The Executive Board of First Sensor has decided to enter into discussions on the conclusion of a domination and profit and loss transfer agreement. However, these discussions are subject to the completion of the public takeover offer of TE Connectivity, which still is subject to the conditions of the foreign investment clearances in the United States of America and in the Federal Republic of Germany. In a prior publication, First Sensor expected the acquisition to be completed by mid-2020 at the latest. Shareholders of First Sensor may have to put Berlin on this year´s Summer vacation agenda…

 

Aroundtown SA / TLG IMMOBILIEN AG: Consolidation Wave at full Swing with Real Estate Companies

In September 2019, when TLG bought a 9.99% holding in Aroundtown, the company announced its intention to commence discussions concerning a potential merger. These discussions resulted in a business combination agreement with Aroundtown SA on November 19th, 2019, followed by a voluntary public exchange offer to all TLG shareholders by Aroundtown on December 18th, 2018.

With this offer, Aroundtown offers 3.6 Aroundtown shares for each TLG share. The exchange ratio was derived from TLG´s and Aroundtown´s EPRA NAV per share, in each case as of June 30, 2019. Based on the XETRA closing prices (Frankfurt Stock Exchange) for the shares of both companies as of November 18, 2019, the implied price per TLG share amounts to 27.66 EUR, representing a premium of 3.2% to TLG´s last closing price. The largest TLG shareholder, Ouram Holding S.á.r.l., has already entered into an agreement with Aroundtown to tender, under specific conditions, approximately 28% of TLG shares into the exchange offer. The offer will expire on January 21st, 2020.

The Management Board and the Supervisory Board of TLG support the exchange offer amidst expected efficiency improvements and cost reductions of the joint operations and the management of the combined property portfolio. The business combination is expected to create a leading pan-European platform for commercial real estate assets with a portfolio size of more than 25bn EUR. According to TLG´s management, the synergy potential could lead to an improvement in the pre-tax operating profit of between 110m EUR and 139m EUR per year within five years.

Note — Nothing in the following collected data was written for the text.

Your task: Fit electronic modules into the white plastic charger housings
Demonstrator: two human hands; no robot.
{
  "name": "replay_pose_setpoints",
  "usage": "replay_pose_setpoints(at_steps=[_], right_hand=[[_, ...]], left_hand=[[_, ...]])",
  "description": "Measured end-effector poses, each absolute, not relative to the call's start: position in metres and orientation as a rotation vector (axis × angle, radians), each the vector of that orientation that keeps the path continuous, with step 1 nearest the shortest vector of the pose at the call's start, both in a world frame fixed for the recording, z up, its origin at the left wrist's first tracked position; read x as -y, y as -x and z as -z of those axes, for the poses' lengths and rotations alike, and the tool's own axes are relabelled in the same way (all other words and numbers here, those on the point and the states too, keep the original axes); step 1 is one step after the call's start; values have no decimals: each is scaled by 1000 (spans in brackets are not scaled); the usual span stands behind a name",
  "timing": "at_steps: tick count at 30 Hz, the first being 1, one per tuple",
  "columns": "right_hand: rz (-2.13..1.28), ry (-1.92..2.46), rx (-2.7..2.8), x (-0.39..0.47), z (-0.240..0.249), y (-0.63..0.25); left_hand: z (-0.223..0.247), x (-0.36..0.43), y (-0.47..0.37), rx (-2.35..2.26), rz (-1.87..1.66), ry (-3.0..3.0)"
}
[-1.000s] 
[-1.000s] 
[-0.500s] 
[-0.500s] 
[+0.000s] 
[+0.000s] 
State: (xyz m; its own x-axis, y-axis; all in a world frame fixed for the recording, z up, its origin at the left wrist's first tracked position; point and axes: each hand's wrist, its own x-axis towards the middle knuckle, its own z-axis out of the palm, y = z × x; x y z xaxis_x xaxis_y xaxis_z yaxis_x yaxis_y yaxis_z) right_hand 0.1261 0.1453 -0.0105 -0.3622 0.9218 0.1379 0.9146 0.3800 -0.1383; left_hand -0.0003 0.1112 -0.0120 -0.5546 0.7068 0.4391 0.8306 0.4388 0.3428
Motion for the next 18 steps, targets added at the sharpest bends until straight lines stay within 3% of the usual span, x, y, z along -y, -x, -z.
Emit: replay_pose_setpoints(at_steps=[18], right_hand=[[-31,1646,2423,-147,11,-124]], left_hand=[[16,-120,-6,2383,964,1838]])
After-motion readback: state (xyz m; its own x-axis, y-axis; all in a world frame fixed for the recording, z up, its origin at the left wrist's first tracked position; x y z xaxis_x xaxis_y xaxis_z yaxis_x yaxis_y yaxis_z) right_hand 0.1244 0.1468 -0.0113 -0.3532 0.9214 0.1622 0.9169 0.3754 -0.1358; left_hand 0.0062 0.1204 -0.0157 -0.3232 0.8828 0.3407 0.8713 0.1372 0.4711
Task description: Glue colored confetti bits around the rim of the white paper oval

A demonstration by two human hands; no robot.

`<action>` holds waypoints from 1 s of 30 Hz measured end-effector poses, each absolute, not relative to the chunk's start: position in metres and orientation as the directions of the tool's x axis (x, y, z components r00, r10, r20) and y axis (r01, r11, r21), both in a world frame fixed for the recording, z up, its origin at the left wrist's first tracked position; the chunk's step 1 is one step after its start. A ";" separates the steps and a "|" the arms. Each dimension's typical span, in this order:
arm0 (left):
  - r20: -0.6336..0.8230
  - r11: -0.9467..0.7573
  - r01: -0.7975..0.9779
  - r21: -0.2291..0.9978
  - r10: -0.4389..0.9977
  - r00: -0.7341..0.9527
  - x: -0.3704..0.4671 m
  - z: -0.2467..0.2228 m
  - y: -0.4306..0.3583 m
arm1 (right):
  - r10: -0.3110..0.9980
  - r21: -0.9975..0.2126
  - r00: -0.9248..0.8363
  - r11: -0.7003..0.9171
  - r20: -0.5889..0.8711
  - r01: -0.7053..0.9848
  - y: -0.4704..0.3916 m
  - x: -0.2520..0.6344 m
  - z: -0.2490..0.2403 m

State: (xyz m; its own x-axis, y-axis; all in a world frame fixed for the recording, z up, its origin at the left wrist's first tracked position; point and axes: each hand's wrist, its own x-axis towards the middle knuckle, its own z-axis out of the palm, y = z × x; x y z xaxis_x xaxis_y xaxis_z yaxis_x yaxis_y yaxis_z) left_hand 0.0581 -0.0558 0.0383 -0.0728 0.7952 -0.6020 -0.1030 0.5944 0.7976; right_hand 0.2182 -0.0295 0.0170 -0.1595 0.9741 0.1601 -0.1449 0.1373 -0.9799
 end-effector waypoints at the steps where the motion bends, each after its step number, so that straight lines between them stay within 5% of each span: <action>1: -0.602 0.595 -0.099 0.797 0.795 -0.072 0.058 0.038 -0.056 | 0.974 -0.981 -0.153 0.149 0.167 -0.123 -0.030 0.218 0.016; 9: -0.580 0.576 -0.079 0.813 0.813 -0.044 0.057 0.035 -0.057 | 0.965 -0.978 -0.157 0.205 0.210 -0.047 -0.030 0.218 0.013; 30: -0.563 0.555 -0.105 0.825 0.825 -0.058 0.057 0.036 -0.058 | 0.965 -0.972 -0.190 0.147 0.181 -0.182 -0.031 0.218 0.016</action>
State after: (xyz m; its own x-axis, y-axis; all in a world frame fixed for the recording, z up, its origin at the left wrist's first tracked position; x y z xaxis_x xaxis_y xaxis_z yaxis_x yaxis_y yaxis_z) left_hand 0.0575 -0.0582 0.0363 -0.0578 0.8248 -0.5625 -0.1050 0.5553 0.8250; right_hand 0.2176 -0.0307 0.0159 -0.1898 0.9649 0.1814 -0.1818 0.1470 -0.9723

So far this sounds like a typical merger transaction, but there is an interesting additional element involved. The business combination agreement stipulates certain governance rights for TLG which reflect the principle of joint leadership in the controlling company of the combined group. In particular, Aroundtown shall introduce a new management body consisting of five members, of which TLG may nominate the CFO, if Aroundtown holds more than 50% of all TLG shares. Aroundtown will nominate the CEO. In case Aroundtown holds at least 66% of TLG’s shares, TLG may nominate one of the remaining three members. One of the TLG-nominated members shall be Co-CEO. If Aroundtown exceeds the 50% threshold, its board of directors shall comprise up to 8 members, including Aroundtown’s current three executive members and three or four independent members within the meaning of Luxembourg listing rules. If Aroundtown holds 40% or more of TLG’s shares, the chairman of the board shall be nominated by TLG and have a casting vote in case of a tie. Upon receipt of the requisite merger clearance, TLG may, in addition, nominate two out of four members in a newly formed integration committee at the level of Aroundtown, the primary objective of which is the discussion of the necessary steps to integrate both businesses. Further, TLG may nominate an additional member to Aroundtown’s advisory board.